On The Move: Information must be submitted at least 11 days prior to the Wednesday issue in which the announcement will appear. Digital images should be 200 dpi and saved as eps, tiff or jpeg. Color images are preferred. For more information or to submit an announcement, contact managing editor Jennifer Nelson at

New Associations
Cedric D’Hue has joined Bingham Greenebaum Doll in Indianapolis as of counsel. He is a part of the firm’s business advisory department and intellectual property and technology team.

Jenie Van Hampton has joined the labor and employment team at Faegre Baker Daniels as an associate in the Indianapolis office.

W. Brent Gill has joined Kenn Nunn Law Office in Bloomington as manager of the firm’s litigation area.

Amy A. Marrs has joined John Steinkamp & Associates as counsel for the family law section.

Thomas A. Withrow has joined Lewis Wagner in Indianapolis as senior counsel. He concentrates his practice on government contracts and commercial and business litigation.

David Pippen has joined Bose McKinney & Evans in Indianapolis as a partner and chairman of the environmental law group. Pippen previously was Gov. Mitch Daniels’ general counsel and senior policy director.

Taryn Stone has rejoined Ice Miller in Indianapolis as an associate in the firm’s health care transactions group.
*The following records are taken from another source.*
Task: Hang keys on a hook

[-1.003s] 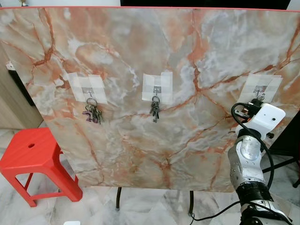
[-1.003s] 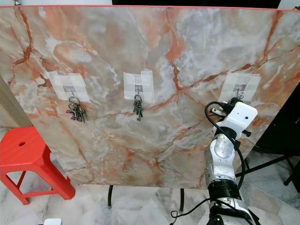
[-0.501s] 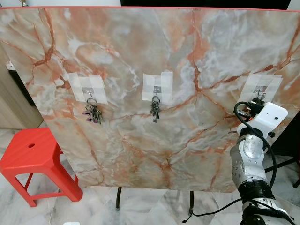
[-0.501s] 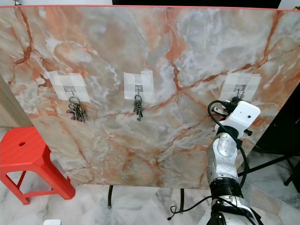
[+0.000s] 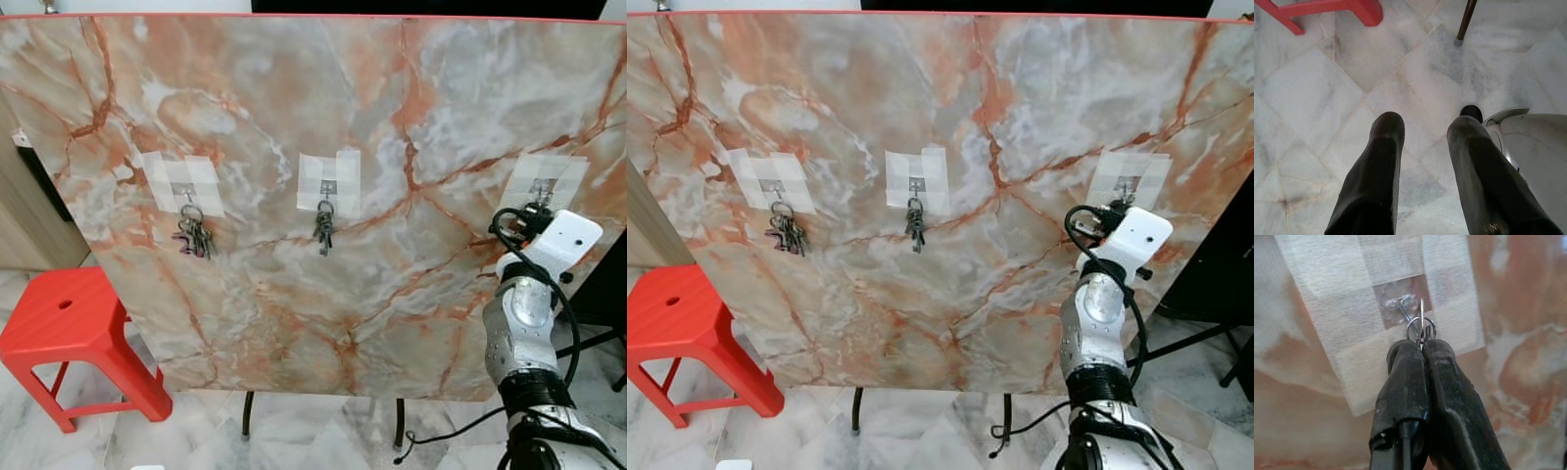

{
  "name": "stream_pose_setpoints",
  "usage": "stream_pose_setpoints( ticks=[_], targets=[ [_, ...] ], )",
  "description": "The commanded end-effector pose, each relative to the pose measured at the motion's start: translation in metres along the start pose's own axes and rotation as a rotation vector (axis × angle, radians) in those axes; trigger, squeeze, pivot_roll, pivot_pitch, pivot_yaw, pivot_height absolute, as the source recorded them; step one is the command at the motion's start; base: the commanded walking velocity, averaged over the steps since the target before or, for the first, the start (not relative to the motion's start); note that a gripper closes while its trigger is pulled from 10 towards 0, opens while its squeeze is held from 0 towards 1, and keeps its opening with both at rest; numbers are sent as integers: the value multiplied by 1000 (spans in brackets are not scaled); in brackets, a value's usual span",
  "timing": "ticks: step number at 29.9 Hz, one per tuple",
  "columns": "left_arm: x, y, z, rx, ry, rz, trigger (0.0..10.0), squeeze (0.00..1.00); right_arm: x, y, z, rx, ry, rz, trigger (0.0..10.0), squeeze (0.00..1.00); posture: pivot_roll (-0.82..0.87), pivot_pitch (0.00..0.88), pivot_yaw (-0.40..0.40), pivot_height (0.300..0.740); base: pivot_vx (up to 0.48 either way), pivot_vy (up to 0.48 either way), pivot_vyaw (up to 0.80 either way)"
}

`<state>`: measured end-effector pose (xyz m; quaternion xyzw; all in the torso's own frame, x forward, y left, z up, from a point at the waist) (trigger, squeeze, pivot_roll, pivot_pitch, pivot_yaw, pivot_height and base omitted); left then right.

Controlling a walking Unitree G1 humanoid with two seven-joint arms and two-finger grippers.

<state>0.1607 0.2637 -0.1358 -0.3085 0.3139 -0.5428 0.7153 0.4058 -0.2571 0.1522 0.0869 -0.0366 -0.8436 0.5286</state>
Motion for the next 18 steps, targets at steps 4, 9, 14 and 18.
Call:
stream_pose_setpoints(
  ticks=[4,9,14,18],
  targets=[
    [-3,0,0,-3,17,-1,10000,0,-7,6,5,-8,29,38,10000,0,67,0,-10,740,0,0,0],
    [-3,0,1,-1,24,-4,10000,0,-10,6,5,-13,45,60,10000,0,66,0,-8,740,0,0,0],
    [-3,0,1,-1,27,-4,10000,0,-10,6,4,-15,50,63,10000,0,66,0,-8,740,0,0,0],
    [-2,0,1,-1,29,-4,10000,0,-14,1,-3,-30,57,85,10000,357,66,0,-7,740,0,0,0]
  ],
)
Point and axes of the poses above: a point about 5 cm out from each wrist's last joint towards the gripper, its own y axis pointing out of the wrist towards the gripper, its own z axis along the axis of the wrist's last joint, x = y × z, the point moved 6 cm from there along y, pointing out of the wrist towards the gripper, and after that the axes turned 7 degrees about -y, right-handed, at the moved point
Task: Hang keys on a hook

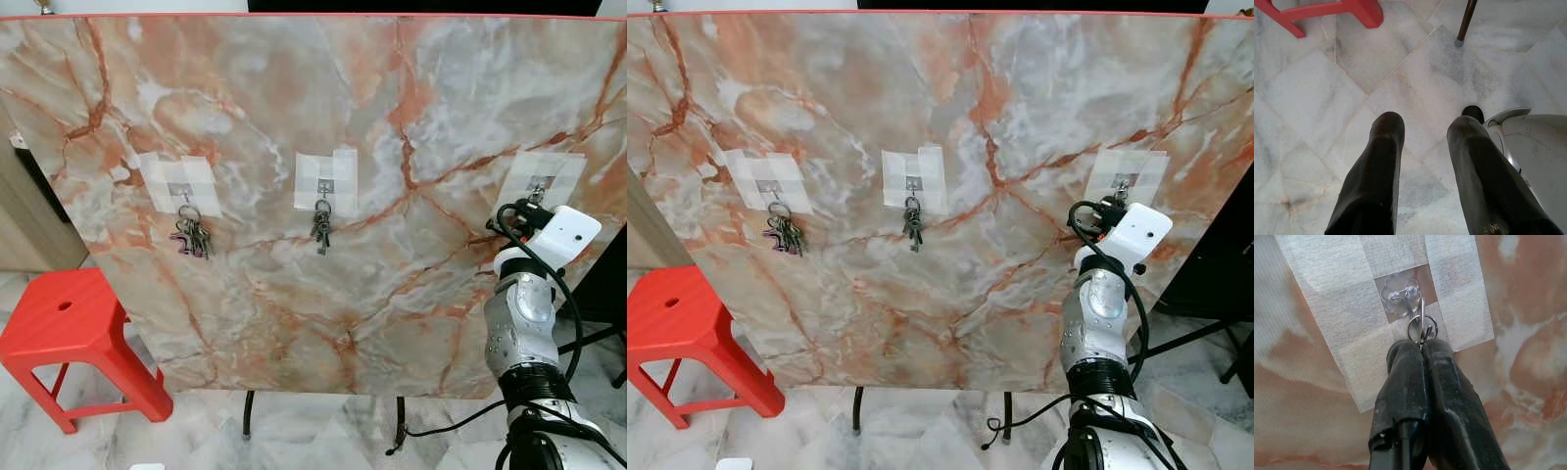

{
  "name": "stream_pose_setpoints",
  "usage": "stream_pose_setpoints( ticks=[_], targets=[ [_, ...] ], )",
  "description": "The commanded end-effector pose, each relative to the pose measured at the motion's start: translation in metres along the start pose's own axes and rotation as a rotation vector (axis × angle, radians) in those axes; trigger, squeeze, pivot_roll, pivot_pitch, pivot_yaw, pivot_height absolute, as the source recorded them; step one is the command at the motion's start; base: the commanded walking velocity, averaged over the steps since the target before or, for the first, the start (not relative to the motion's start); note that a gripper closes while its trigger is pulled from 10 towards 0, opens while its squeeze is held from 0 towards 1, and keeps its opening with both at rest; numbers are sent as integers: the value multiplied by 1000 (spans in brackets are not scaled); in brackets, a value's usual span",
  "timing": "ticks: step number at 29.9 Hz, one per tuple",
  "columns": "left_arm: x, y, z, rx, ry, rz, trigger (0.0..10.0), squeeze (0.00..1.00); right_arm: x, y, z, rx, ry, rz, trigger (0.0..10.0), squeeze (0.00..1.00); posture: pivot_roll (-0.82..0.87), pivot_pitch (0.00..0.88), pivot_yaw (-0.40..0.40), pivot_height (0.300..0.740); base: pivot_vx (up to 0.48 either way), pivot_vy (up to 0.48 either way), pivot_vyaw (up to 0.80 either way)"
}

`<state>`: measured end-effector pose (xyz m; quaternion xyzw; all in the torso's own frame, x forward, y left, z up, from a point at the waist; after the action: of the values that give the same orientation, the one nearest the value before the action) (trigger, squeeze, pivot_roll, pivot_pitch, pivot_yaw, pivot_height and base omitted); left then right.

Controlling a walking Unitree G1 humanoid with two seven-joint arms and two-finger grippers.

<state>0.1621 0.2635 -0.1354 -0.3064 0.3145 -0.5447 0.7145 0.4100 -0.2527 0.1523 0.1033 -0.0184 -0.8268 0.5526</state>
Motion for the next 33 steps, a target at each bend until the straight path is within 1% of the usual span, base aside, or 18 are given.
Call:
stream_pose_setpoints(
  ticks=[1,2,14,23,24,29,31,33],
  targets=[
    [-3,0,0,-3,24,-2,10000,0,-8,-2,-3,-17,7,34,10000,357,66,0,-7,740,0,0,0],
    [-2,0,0,-2,25,-2,10000,0,-9,-2,-4,-17,8,35,10000,1000,66,0,-7,740,0,0,0],
    [-1,0,-1,-4,25,-4,10000,0,-16,-8,-9,-23,14,75,10000,1000,65,0,-8,740,0,0,0],
    [-1,-1,-2,-6,25,-4,10000,0,-15,-9,-9,-19,-1,80,10000,1000,66,0,-10,740,0,0,0],
    [0,0,-1,-3,25,-5,10000,0,-14,-10,-8,-8,-12,78,10000,0,65,0,-11,740,0,0,0],
    [1,0,-1,-1,25,-7,10000,0,-9,-18,-11,4,-32,66,10000,0,66,0,-14,740,0,0,0],
    [2,-1,-2,-1,24,-8,10000,0,-5,-27,-19,-5,-49,59,10000,0,66,0,-15,740,0,0,0],
    [2,-1,-2,-2,24,-8,10000,0,-4,-31,-22,-14,-53,57,10000,0,66,0,-15,740,0,0,0]
  ],
)
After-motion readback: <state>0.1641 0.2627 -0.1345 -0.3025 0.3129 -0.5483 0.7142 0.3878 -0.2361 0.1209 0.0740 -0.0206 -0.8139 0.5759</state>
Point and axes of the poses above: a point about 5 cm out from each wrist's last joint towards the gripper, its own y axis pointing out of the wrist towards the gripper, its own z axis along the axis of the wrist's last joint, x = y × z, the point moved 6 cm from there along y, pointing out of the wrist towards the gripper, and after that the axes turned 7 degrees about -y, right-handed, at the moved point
Amy Halsey, Jameson Young, Amanda Glowacki and Larissa Koshatka have joined Schuckit & Associates in Indianapolis as associates.

Stephen Starks has joined Kroger Gardis & Regas in Indianapolis as an associate. Starks previously was the legal affairs director for the United States Anti-Doping Agency.

William Dummett has joined the Indianapolis office of Hall Render Killian Heath & Lyman as an associate. Dummett is a member of the health information technology section of the business/tax practice group.

Barnes & Thornburg has elected eight new partners in its Indianapolis and South Bend offices. Stacy L. Cook, Ann Grayson, Heather H. Macek, Kevin L. McLaren, Scott M. Simmonds and David A.W. Wong are in the Indianapolis office; Kelly J. Hartzler and Alice J. Springer practice in the South Bend location.

Jonathan Emenhiser and Thao Nguyen have been promoted to partner at Plews Shadley Racher & Braun. Emenhiser is in the Indianapolis office; Nguyen practices in the South Bend office.

Erin A. Clancy has been promoted to senior partner and Crystal G. Rowe has been promoted to partner at Kightlinger & Gray. Clancy is in the firm’s Indianapolis office. Rowe is in the firm’s New Albany office.

Michael C. Cooley, Jon A. Keyes and Philip C. Sheward of the Greenfield law firm Allen Wellman McNew have been named partners.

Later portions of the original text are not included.